Depuis quelques années, l’Europe fait face à la montée des extrêmes et des nationalismes, évinçant petit à petit le pluralisme dans les sociétés. Les musulmans sont les premières cibles des politiques, de plus en plus véhémentes et hostiles à la pratique de l’islam. La France n’échappe pas à la tendance.

Bien que le chef de l’État, ne fasse pas parti de la famille politique des extrêmes, mais plutôt identifié comme centriste, il n’en demeure qu’au cours de son quinquennat, il a adopté une position antimusulmane, au nom d’une valeur républicaine : la laïcité. Les auteurs du rapport affirment que « Ce fait même est une nouvelle révélation que le centre est devenu plus extrême par rapport à l’islamophobie. Les musulmans français et autrichiens ont été laissés aux mains d’une violence d’État brutale qui a été légitimée au nom des lois antiterroristes ».

Les spécialistes évoquent le développement d’une « islamophobie d’État », suite à la promulgation de la loi contre le séparatisme en France. En réalité, les politiques françaises ont fait de l’islam un bouc-émissaire, pour restreindre la liberté religieuse et marginaliser les musulmans, encore une fois sous l’étendard de la laïcité.
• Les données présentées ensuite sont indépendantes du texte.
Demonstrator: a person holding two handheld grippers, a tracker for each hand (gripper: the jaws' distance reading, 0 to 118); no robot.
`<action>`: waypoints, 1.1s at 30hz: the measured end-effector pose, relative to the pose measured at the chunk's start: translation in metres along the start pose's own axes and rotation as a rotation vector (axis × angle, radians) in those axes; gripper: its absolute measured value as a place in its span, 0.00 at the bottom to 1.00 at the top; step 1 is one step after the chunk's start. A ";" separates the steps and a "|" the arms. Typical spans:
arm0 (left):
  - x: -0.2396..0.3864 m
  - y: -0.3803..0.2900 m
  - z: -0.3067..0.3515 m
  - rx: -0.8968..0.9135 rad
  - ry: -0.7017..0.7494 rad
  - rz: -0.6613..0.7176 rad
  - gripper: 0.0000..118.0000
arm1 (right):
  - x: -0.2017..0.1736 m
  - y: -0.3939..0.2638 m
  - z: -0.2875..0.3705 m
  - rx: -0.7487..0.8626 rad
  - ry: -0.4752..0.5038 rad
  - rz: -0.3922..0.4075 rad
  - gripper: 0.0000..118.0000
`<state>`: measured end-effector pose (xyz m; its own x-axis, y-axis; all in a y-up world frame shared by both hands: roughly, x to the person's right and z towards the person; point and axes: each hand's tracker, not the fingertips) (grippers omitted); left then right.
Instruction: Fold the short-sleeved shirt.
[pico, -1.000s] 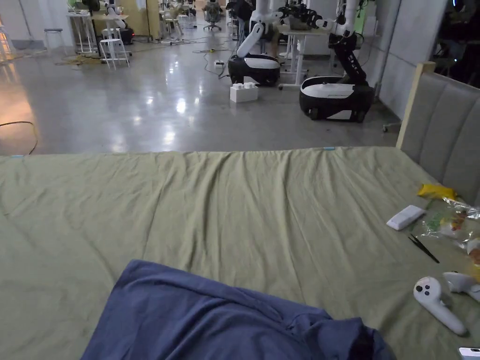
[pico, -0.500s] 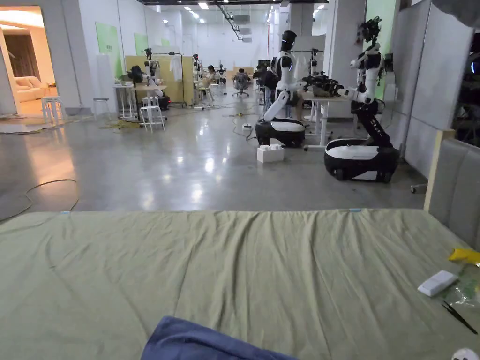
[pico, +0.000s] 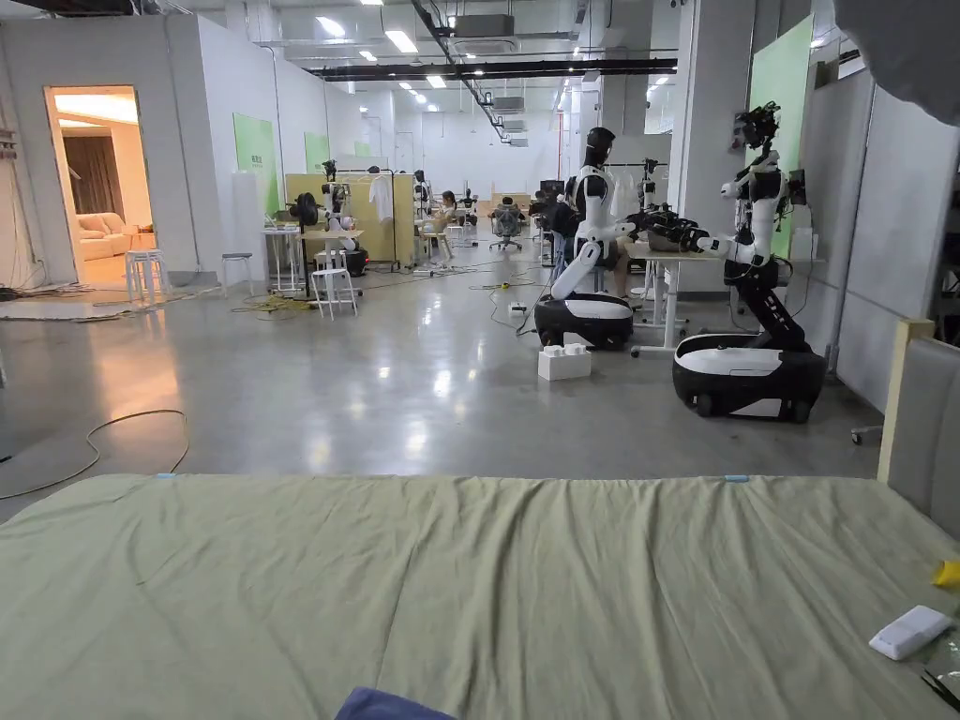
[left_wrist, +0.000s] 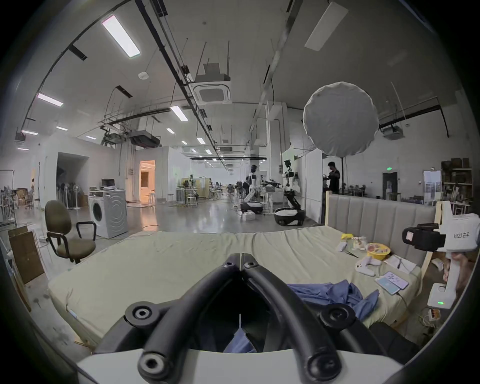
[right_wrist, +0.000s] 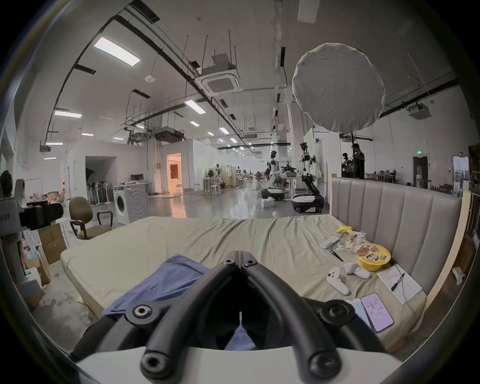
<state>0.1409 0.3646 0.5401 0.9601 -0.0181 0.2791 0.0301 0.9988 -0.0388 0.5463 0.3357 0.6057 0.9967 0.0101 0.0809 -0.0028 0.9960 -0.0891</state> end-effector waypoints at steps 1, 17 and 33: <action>0.000 0.000 0.000 0.001 0.007 -0.008 0.00 | -0.002 0.000 0.001 0.009 -0.011 0.028 0.00; -0.006 0.002 -0.019 -0.059 -0.058 0.021 0.00 | 0.006 0.000 -0.006 -0.025 0.002 -0.038 0.00; -0.040 -0.120 -0.391 -0.589 -0.195 0.188 0.63 | 0.043 -0.066 -0.060 -0.297 -0.061 -0.180 0.00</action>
<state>0.2078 0.2275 0.1587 0.8974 0.2186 0.3833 0.0673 0.7908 -0.6084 0.5941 0.2653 0.5556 0.9724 -0.1489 0.1798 0.2050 0.9132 -0.3522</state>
Ces derniers mois, l’Hexagone a observé la fermeture de lieux de culte musulmans, d’associations de lutte contre l’islamophobie, le gel des avoirs et la fermeture des comptes bancaires des mosquées. Les restrictions imposées, ne concernent que les musulmans, et continuent à être appliquées, en vertu de la législation sur le séparatisme religieux.

La communauté musulmane de France, la plus grande d’Europe, est victime de la montée du racisme antimusulman. Cette dynamique est rencontrée dans d’autres États européens. Les musulmans d’Europe sont aujourd’hui confrontés à un ensemble de défis liés à leur racialisation. Le caractère musulman, d’un bon nombre d’Européens est perçu comme un trait négatif, normalisé par les politiques.

La dérive islamophobe en France interroge néanmoins. Cette discrimination volontaire vise-t-elle l’islam en tant que deuxième religion ou les musulmans en tant que personnes pratiquant cette religion ? Si les politiques mises en place tendent à s’attaquer au concept théologique, jugé incompatible avec les valeurs de la République, il n’en demeure pas moins que les premiers visés par ce racisme sont les pratiquants, et donc les musulmans.

L’islam a toujours incarné cet ennemi stéréotypé, une culture identifiée comme différente des valeurs et principes de la République. L’islam a longtemps été le combat des extrêmes et est aujourd’hui l’islamophobie est légitimée par des politiques s’éloignant de l’extrémisme politique. La radicalisation des politiques contre l’islam en France fait craindre le pire, pour la nation des droits de l’Homme. La liberté de conscience, et les droits universels ont été troqués pour le racisme, la xénophobie et l’islamophobie. A l’approche de l’élection présidentielle, l’étau se resserre sur les libertés fondamentales, autrefois défendues corps et âme en France.